Moar Cooties
-
@ben_lubar Guessing your regex needs tweaking :P
-
@RaceProUK would it make sense to also rate limit by user-agent in addition to IP address for bots?
-
@ben_lubar Maybe; I've not administered webservers before, so I wouldn't know for sure
-
@RaceProUK ok, I've added the User-Agent header as a second rate limiter with the same trigger as the original. Anything with a User-Agent that looks like a bot gets 1 request every 10 seconds, even if it requests from multiple IPs with the same User-Agent or from one IP with multiple User-Agents.
-
Makeing a big ASSume but if baidu is a chinese bot, poorly implemented and the amount of chinseinse users we can count on a mangled hand maybe we should ban it outright?
Another question why is a single bot dragging us to a crawl?
-
@DogsB 132 IP addresses requesting 0.1 random pages every second makes the part of the database cached in memory effectively useless.
-
@ben_lubar said in Moar Cooties:
would it make sense to also rate limit by user-agent in addition to IP address for bots?

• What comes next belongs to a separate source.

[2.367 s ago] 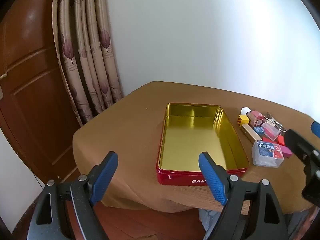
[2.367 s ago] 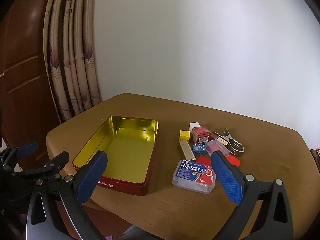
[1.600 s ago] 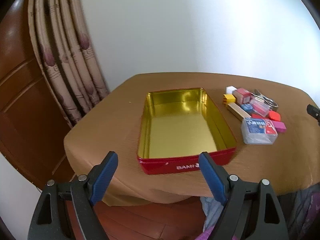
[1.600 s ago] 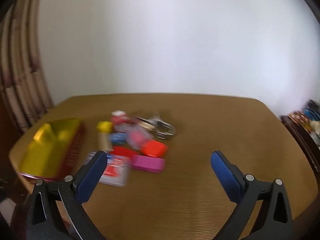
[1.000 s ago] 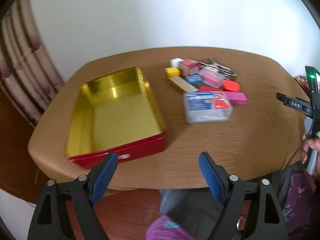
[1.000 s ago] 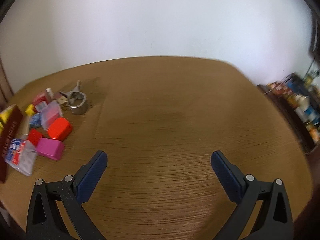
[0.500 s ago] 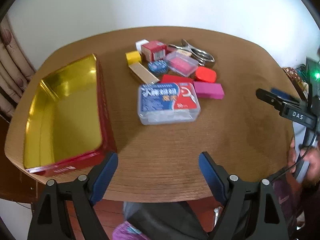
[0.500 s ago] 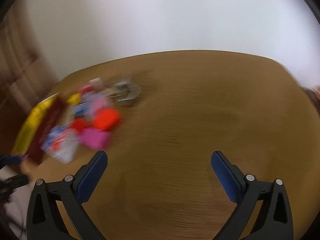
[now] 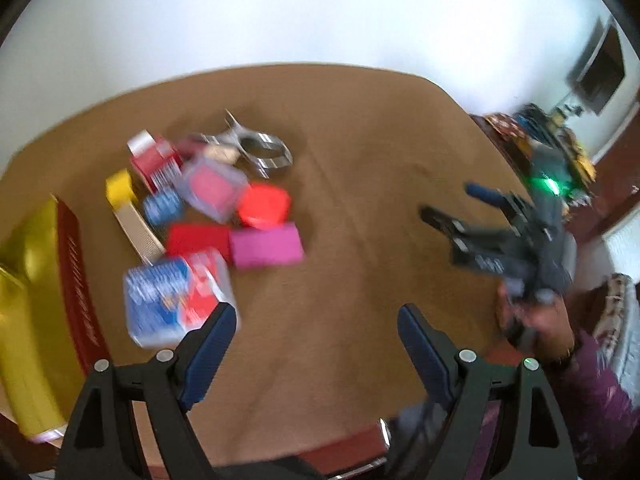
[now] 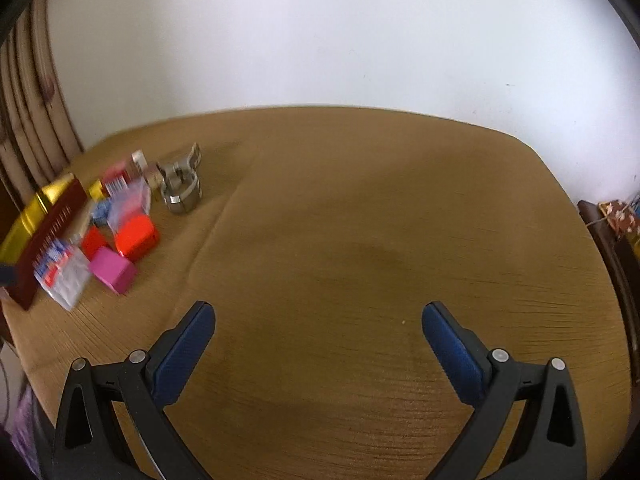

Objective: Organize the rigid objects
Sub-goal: 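Move the left tool toward the silver spring clip beside the tin, then close the left tool on the silver spring clip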

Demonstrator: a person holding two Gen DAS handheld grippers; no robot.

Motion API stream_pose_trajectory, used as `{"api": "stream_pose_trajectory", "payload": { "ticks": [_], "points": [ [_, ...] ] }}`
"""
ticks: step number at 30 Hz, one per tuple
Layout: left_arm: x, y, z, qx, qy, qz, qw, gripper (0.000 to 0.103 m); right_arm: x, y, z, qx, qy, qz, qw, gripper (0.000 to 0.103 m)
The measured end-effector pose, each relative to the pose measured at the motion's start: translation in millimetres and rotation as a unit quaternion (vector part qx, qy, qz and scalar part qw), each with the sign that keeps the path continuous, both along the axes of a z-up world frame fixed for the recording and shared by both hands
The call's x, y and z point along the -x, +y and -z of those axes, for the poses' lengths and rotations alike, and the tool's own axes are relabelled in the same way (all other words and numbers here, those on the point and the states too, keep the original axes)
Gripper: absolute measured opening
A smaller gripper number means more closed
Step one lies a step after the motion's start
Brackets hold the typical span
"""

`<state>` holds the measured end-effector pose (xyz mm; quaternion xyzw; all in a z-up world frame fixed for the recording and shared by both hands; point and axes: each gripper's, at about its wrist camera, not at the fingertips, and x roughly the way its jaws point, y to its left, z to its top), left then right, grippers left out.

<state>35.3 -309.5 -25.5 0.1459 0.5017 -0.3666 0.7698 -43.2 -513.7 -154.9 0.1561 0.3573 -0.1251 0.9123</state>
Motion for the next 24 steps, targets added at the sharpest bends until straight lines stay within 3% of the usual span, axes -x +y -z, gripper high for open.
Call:
{"api": "stream_pose_trajectory", "payload": {
  "ticks": [4,9,15,24],
  "points": [
    [-44,-16,-21,0.007,0.017,-0.027,0.9995,0.085,6,0,1,-0.009,-0.013,0.002,1.000,0.103],
    [-83,-63,-23,0.021,0.063,-0.021,0.9976,0.085,-4,6,0,-0.011,-0.024,-0.002,1.000,0.103],
    [-128,-102,13,0.017,0.144,-0.056,0.9878,0.085,-1,0,-1,-0.033,-0.042,-0.003,0.999,0.103],
    [-163,-124,48,-0.019,0.158,-0.094,0.9829,0.085,1,-1,-1,-0.043,-0.054,-0.001,0.998,0.103]
  ]
}}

Well... yes, probably, but only if they're authentic... there's always the question of whether those IP addresses with a Baidu user-agent are really Baidu. If not, they should probably be blocked completely, and the real Baidu should not be punished because of a bunch of imposters.

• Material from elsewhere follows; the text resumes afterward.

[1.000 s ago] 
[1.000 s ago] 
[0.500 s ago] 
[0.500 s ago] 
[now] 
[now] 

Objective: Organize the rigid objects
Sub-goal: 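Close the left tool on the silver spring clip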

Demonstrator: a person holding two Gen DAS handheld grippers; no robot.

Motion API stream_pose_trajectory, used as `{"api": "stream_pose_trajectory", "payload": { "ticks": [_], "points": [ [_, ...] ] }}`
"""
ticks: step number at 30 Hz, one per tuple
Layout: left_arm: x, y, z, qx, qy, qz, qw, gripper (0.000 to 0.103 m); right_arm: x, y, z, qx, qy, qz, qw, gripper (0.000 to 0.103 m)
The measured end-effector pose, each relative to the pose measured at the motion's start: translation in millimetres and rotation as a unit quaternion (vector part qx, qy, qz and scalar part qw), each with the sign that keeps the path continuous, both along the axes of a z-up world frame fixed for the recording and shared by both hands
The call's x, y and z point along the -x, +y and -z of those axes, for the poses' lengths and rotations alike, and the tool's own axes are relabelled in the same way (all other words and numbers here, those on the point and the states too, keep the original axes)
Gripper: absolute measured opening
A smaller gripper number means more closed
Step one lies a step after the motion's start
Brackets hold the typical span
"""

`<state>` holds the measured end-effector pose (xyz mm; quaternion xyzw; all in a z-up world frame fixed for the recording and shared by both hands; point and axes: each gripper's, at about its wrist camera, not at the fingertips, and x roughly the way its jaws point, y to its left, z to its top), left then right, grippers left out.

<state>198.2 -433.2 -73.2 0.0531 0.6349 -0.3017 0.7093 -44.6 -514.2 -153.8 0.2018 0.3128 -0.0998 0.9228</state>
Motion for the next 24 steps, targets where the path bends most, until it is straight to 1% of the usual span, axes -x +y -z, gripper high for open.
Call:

More discussion on the subject here:
Ideally it'd be nice to identify everything that's actually Baidu and rate limit it all together, and entirely block anything that's posing as Baidu but isn't.
-
@anotherusername if NodeBB would stop deleting my custom robots.txt (I just overwrote it in nginx, so it shouldn't be a problem anymore) and the bots would actually pay attention to the Crawl-Delay directive, this wouldn't be an issue.
-
@ben_lubar Can you ban outright anything that grossly violates your crawl delay?
-
@PleegWat unfortunately,
crawl-delay
is not a required part of the robots exclusion standard, so you get this kind of stuff:
-
-
@ben_lubar said in Moar Cooties:
unfortunately,
crawl-delay
is not a required part of the robots exclusion standardTrue enough, but neither are we required to let robots play roughly in our sandbox.
-
@anotherusername the question was "can we ban them instead of just rate limiting them" and the answer was "if we did that, Google would be among the bots banned"
-
@ben_lubar Is that gonna fuck up our Google ranking? Are you limiting them by serving error codes, or just making long-ass HTTP responses?
-
@blakeyrat It's set up to limit them to 5 requests waiting in the queue and then serve a 503 if they exceed that limit.
-
@ben_lubar well, any hard ban would also need to take into consideration whether they're being bad enough to actually cause problems, and so far, it sounds like Baidu is the only spider that's really causing issues.
-
@ben_lubar That's probably fine. I just don't want to be serving up error pages like 90% of the time, that would be not-fine.
-
@ben_lubar, any idea what was going on this morning?
-
-
@ben_lubar Not sure why I haven't set myself up to follow that issue tracker. Duh.
-
Looked into recent cooties and found some Yandex s.
deny 141.8.128.0/18;
-
@boomzilla said in Moar Cooties:
Looked into recent cooties and found some Yandex s.
deny 141.8.128.0/18;
There's some more if you're feeling particularly proactive, or as simply something to look out for:
-
@pjh Yeah...I mean...sometimes they're well behaved, so I don't nuke them. But I guess I wouldn't cry if all those found their way onto the blacklist.
-
Fuck you, bing.
-
-
@pjh Yeah, there were two IP addresses that stood out in the logs so I added them to the list.
-
Whoa...
-
root@what:~# cut -d ' ' -f 1 /var/log/nginx/access.log | sort | uniq -c | sort -n | tail 2456 192.93.164.132 2734 91.212.116.2 3208 66.249.66.15 3449 145.94.154.90 3914 107.77.202.33 4002 145.94.154.117 6069 181.171.202.221 10734 45.55.146.244 22799 104.210.156.69 31951 74.50.110.117
That last one is the front page. The second-last is a Microsoft IP of some kind. The third-last is
a DigitalOcean IPServerCooties.
-
@ben_lubar The MS IP is the culprit (see staff thread) and it's been blacklisted.
-
@boomzilla said in Moar Cooties:
@ben_lubar The MS IP is the culprit (see staff thread) and it's been blacklisted.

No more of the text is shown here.